Poços de Caldas entre o discurso e a entrega: um balanço necessário
Passados quase 14 meses da chamada “nova” gestão em Poços de Caldas, é razoável que a população comece a fazer um balanço menos emocional e mais analítico do que foi prometido e do que, de fato, foi entregue. Em períodos eleitorais, a cidade foi apresentada como pronta para “voar”.
Havia a narrativa de que a administração anterior deixara estruturas consolidadas - escolas reformadas, investimentos feitos - e que caberia à nova gestão avançar em conteúdo, inovação e qualidade dos serviços.

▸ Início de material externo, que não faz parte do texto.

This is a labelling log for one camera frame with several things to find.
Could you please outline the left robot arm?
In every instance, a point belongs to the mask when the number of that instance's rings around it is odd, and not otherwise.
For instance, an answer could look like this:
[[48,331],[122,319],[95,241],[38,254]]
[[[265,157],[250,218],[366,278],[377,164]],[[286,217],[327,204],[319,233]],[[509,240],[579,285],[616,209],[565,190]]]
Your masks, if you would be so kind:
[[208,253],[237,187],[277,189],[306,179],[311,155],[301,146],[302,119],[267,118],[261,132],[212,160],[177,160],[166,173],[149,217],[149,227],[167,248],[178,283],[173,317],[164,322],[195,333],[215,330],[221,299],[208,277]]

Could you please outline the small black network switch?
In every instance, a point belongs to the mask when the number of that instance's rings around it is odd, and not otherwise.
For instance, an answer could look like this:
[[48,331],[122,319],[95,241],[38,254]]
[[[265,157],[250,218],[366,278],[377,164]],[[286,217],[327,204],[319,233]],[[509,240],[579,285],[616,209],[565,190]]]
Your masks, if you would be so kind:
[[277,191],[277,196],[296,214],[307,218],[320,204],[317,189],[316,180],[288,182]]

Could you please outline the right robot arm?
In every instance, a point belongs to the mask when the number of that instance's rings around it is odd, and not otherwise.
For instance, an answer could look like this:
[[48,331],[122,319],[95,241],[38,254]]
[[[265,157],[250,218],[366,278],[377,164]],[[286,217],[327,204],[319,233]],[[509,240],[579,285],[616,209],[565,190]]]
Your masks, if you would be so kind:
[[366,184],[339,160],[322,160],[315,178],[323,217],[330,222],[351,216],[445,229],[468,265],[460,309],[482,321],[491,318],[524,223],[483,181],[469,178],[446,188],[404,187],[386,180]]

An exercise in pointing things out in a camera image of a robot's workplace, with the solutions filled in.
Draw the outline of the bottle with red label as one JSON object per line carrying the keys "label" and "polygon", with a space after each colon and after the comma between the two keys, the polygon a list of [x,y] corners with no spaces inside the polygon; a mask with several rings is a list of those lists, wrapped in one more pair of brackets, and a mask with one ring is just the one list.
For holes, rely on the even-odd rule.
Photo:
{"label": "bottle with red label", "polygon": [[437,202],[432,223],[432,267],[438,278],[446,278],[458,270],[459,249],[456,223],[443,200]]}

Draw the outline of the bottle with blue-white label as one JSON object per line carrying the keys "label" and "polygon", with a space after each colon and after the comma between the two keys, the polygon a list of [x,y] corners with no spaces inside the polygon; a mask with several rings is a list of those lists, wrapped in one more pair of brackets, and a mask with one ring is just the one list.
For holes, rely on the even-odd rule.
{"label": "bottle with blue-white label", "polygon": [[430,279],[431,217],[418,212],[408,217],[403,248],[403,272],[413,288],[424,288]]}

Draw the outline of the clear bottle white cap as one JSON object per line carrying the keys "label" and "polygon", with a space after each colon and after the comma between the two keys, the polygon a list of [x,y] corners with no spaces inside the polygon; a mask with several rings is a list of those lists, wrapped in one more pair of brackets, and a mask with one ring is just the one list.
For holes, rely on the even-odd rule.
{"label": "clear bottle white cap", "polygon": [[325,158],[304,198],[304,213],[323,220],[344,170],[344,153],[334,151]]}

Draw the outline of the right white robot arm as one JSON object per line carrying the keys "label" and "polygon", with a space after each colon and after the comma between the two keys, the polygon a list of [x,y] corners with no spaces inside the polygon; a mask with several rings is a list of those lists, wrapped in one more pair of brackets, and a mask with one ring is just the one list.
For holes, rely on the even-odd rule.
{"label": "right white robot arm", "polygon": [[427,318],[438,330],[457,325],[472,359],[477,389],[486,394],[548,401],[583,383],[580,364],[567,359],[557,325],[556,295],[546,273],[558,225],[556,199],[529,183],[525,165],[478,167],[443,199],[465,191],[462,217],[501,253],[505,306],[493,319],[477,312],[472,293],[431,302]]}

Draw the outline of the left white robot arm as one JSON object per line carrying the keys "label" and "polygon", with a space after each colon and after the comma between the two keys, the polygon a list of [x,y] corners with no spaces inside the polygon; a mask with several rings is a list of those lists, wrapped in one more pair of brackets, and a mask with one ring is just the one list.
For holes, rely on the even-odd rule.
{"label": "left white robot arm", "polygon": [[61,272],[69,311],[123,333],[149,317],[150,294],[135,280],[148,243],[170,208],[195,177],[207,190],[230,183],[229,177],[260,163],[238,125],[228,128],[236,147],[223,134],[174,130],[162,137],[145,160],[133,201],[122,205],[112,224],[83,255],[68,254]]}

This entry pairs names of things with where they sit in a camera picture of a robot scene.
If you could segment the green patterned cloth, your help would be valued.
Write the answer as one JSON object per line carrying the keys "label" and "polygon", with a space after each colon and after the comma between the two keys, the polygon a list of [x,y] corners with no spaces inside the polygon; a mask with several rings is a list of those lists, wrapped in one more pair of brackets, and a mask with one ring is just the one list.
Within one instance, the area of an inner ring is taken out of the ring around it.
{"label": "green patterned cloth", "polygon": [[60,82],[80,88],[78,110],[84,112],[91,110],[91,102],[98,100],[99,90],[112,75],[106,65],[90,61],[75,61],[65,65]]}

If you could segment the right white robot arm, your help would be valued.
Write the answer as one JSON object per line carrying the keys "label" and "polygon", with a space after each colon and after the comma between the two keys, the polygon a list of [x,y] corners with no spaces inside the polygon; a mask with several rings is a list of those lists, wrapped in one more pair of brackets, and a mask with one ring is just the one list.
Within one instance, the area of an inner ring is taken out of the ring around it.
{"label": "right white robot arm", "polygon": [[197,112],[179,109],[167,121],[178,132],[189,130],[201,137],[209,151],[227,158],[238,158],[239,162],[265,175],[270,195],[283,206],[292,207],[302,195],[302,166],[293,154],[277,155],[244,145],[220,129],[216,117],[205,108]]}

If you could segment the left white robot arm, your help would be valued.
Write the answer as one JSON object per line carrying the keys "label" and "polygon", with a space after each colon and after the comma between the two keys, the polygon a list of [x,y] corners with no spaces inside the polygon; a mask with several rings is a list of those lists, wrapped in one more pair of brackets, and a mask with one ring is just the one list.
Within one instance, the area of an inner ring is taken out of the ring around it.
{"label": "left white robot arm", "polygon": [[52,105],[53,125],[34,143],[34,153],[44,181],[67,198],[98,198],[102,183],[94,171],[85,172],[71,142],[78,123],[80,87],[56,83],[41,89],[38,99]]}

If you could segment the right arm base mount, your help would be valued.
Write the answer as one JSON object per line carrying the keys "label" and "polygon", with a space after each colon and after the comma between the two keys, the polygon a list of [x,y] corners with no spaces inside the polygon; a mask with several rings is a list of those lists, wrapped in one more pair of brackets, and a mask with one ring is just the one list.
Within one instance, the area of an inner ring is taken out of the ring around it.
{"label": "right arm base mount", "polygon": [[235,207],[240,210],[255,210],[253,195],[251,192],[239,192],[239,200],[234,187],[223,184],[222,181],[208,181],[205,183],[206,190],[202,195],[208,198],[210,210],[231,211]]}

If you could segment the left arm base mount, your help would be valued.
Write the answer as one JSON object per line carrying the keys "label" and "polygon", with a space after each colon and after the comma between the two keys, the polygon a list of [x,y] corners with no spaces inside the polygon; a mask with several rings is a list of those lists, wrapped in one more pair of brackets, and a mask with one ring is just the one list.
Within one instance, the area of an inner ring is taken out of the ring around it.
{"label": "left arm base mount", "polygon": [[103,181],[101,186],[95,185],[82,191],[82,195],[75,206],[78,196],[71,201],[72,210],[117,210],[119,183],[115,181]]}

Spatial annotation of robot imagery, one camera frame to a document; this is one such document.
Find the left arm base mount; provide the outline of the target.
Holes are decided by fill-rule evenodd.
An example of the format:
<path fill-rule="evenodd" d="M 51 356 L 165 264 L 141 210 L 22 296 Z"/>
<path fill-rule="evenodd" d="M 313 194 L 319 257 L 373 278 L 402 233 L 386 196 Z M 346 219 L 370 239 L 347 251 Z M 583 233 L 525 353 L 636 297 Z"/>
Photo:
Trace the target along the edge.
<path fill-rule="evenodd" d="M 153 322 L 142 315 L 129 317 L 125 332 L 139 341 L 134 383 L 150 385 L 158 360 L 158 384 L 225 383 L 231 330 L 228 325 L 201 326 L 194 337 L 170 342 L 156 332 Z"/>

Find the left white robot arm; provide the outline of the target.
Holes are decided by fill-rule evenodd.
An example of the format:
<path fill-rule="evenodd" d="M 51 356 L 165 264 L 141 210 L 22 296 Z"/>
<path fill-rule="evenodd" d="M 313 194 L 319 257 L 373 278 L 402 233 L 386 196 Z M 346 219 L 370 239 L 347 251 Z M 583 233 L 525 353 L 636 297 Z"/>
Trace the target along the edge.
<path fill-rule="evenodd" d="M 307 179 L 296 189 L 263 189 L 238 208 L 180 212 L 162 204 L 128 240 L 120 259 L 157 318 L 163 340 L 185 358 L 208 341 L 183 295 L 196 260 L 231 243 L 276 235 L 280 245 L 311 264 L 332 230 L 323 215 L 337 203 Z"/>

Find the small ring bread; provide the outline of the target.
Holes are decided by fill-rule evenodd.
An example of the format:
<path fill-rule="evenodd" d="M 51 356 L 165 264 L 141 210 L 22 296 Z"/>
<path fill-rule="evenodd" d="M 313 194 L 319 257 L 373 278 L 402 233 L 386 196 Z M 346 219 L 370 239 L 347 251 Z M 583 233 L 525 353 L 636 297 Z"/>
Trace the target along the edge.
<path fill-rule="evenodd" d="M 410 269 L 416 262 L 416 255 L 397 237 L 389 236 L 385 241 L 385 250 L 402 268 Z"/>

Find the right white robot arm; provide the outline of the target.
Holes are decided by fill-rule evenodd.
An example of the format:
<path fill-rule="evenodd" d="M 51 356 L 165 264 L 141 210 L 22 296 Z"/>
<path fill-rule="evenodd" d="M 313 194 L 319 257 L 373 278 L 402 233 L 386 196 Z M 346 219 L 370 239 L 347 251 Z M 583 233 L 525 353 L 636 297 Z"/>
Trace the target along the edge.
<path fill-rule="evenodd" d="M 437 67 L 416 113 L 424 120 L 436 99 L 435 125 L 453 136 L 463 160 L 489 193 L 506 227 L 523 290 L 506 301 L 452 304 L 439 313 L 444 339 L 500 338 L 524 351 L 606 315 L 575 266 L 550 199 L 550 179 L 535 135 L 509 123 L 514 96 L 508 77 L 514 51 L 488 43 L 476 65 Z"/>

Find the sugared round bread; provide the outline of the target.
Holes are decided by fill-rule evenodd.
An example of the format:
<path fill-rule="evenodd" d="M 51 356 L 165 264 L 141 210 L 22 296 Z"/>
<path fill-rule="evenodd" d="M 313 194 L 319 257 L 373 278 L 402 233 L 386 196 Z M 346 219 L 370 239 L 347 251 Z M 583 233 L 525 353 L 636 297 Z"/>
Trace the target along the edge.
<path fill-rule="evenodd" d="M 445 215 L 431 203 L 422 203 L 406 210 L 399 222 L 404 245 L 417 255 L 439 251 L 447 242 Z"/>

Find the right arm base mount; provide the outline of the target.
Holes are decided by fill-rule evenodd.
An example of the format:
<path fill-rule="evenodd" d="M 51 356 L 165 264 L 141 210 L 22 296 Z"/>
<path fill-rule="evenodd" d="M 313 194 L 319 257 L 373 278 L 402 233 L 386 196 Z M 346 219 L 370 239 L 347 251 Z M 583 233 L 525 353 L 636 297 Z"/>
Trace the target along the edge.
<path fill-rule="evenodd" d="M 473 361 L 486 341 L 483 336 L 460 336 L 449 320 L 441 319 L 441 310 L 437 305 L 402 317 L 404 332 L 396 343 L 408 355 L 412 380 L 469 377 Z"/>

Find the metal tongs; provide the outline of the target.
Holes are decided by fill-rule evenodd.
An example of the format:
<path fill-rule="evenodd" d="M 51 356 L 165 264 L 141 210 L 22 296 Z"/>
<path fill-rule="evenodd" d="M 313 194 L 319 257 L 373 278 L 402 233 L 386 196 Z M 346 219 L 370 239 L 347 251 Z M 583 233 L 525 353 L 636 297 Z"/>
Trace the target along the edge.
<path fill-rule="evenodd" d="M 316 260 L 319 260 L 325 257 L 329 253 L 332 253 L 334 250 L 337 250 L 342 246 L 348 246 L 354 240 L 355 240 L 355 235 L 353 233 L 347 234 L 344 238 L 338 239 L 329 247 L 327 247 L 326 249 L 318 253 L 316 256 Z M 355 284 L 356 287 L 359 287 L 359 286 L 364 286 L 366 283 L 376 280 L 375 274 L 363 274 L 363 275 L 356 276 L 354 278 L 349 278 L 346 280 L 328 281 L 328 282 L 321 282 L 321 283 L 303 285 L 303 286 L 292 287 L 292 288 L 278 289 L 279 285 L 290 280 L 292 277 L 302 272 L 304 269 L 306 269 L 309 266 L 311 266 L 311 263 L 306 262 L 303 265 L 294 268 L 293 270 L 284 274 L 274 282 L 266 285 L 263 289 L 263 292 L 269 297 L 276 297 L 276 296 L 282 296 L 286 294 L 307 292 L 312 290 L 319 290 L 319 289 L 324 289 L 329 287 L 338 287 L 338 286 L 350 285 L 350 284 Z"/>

Entretanto, o que se observa até aqui é um cenário que merece reflexão crítica. Algumas intervenções urbanas, como o asfaltamento de áreas centrais que precisaram ser refeitas em menos de um ano, simbolizam um problema recorrente na administração pública brasileira: obras sem planejamento técnico adequado ou sem controle rigoroso de qualidade.
Poderíamos citar outros exemplos de serviços refeitos ou corrigidos, o que levanta uma questão central - não basta executar, é preciso executar bem.
Ao mesmo tempo, a comunicação institucional ganhou protagonismo. Basta percorrer as redes sociais oficiais para perceber uma dinâmica marcada por anúncios, lançamentos e promessas de início de projetos. São raras, porém, as entregas concluídas com impacto mensurável e continuidade assegurada.
Fala-se pouco - ou quase nada - sobre planejamento de longo prazo, metas claras, indicadores públicos de desempenho ou estratégias para inserir a cidade nas discussões contemporâneas que movimentam o mundo.
Num momento em que o debate internacional sobre minerais estratégicos e terras raras ganha relevância geopolítica e econômica, cidades com potencial e vocação produtiva deveriam estar posicionando-se de forma estratégica.
Permanecer no marasmo, apostando apenas em agendas pontuais e visibilidade momentânea, pode custar caro no médio e longo prazo.
É nesse ponto que surge um dos maiores riscos da gestão pública contemporânea: a substituição do planejamento pela vaidade.
A vaidade administrativa manifesta-se quando: o anúncio vem antes do estudo técnico; a foto vem antes do processo; o marketing vem antes da política pública.
E, quase sempre, quando isso ocorre, o resultado consistente não vem. Governar não é parecer competente - é ser competente, mesmo quando não há aplauso ou holofote. Gestão pública não é performance.
Entrega não se mede por curtidas, slogans ou eventos, mas por indicadores, execução eficiente, continuidade de políticas e impacto real na vida das pessoas.
A vaidade tem custos objetivos: políticas improvisadas, obras mal planejadas, programas que não sobrevivem ao mandato, recursos públicos mal alocados.
Tudo para sustentar uma imagem. Outro ponto que fragiliza o debate é a comparação recorrente de dificuldades estruturais de Poços de Caldas com municípios de realidades muito distintas, como Congonhal, Albertina, Itajubá e Pouso Alegre.
Cada cidade possui porte, orçamento, complexidade urbana e desafios específicos. Comparações simplificadas pouco contribuem para uma análise séria de gestão.
Da mesma forma, atribuir reiteradamente à chuva a responsabilidade por falhas de planejamento é um argumento frágil.
Regimes de precipitação são previsíveis em termos sazonais; eventos climáticos exigem planejamento preventivo, manutenção contínua e políticas de adaptação.
Tratar a chuva como fenômeno inesperado revela, no mínimo, deficiência de antecipação administrativa. O maior erro de um gestor é desejar reconhecimento antes da entrega.
A ordem correta deveria ser inversa: primeiro a execução consistente; depois, se vier, o reconhecimento. O que a cidade precisa neste momento é menos “likes” e mais efetividade. Menos tempo investido em gravaçõ-es e mais tempo dedicado ao planejamento estruturado do futuro.
Menos slogans e mais metas públicas acompanhadas por indicadores transparentes. A crítica aqui apresentada não é destrutiva. Ao contrário: é um convite à maturidade administrativa.
Uma cidade do porte e da relevância histórica de Poços de Caldas não pode se contentar com anúncios. Precisa de estratégia, continuidade e responsabilidade fiscal.
Porque, no fim das contas, gestão pública não se sustenta na imagem - sustenta-se no impacto concreto e duradouro na vida da população.